What you need to do: From the line with "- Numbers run" to the line with "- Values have", retype every line exactly, including those two, and leave out the rest of the data below.

Data provided:
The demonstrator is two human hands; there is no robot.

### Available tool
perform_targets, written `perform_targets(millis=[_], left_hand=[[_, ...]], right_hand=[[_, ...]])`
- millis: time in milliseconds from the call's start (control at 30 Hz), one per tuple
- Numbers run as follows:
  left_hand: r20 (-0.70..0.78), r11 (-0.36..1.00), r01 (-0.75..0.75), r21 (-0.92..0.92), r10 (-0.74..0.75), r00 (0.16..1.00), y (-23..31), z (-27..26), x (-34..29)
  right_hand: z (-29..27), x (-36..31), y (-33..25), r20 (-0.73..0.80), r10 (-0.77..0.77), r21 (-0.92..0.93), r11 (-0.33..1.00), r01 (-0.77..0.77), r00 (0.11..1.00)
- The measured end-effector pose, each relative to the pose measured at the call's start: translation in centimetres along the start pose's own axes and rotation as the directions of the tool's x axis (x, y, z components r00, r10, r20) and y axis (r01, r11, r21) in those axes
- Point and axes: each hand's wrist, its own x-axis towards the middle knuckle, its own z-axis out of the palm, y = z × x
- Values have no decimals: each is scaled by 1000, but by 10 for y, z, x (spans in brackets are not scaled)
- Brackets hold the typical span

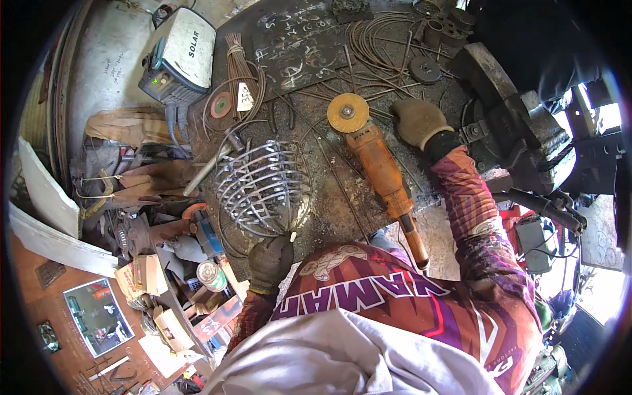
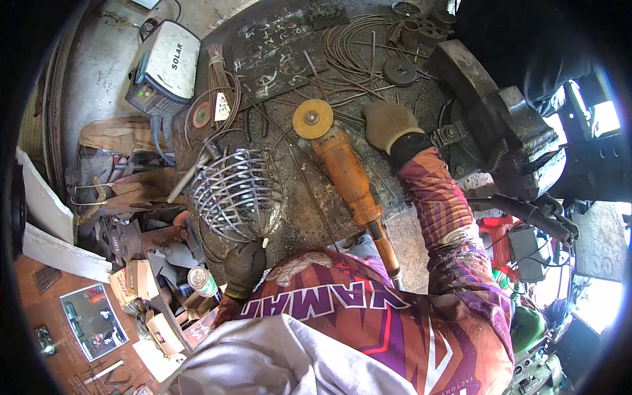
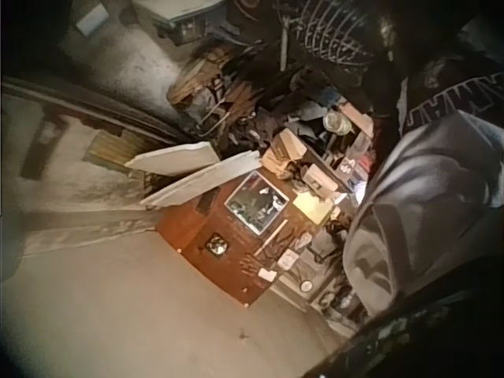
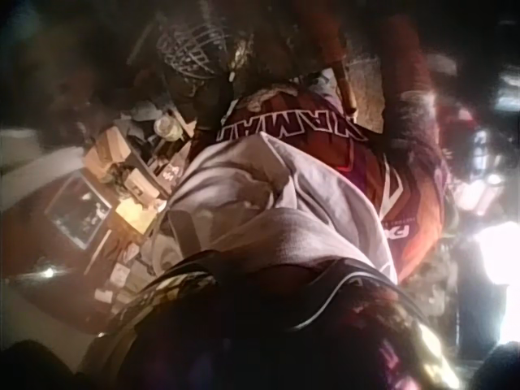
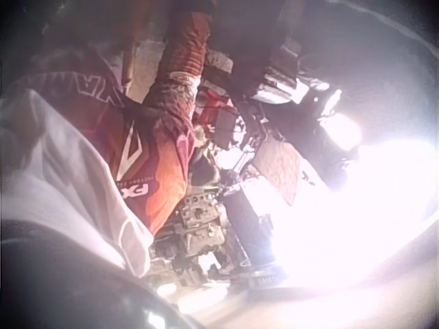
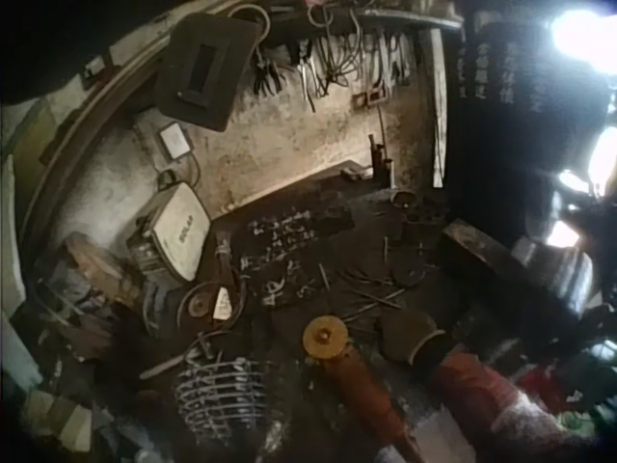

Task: The person assembles a curved metal wire structure on a workbench, handling long metal rods and fitting them into a circular base by hand while wearing gloves.

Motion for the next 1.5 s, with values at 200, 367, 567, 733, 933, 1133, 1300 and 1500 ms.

Solution to the problem:
- Numbers run as follows:
  left_hand: r20 (-0.70..0.78), r11 (-0.36..1.00), r01 (-0.75..0.75), r21 (-0.92..0.92), r10 (-0.74..0.75), r00 (0.16..1.00), y (-23..31), z (-27..26), x (-34..29)
  right_hand: z (-29..27), x (-36..31), y (-33..25), r20 (-0.73..0.80), r10 (-0.77..0.77), r21 (-0.92..0.93), r11 (-0.33..1.00), r01 (-0.77..0.77), r00 (0.11..1.00)
- The measured end-effector pose, each relative to the pose measured at the call's start: translation in centimetres along the start pose's own axes and rotation as the directions of the tool's x axis (x, y, z components r00, r10, r20) and y axis (r01, r11, r21) in those axes
- Point and axes: each hand's wrist, its own x-axis towards the middle knuckle, its own z-axis out of the palm, y = z × x
- Values have no decimals: each is scaled by 1000, but by 10 for y, z, x (spans in brackets are not scaled)

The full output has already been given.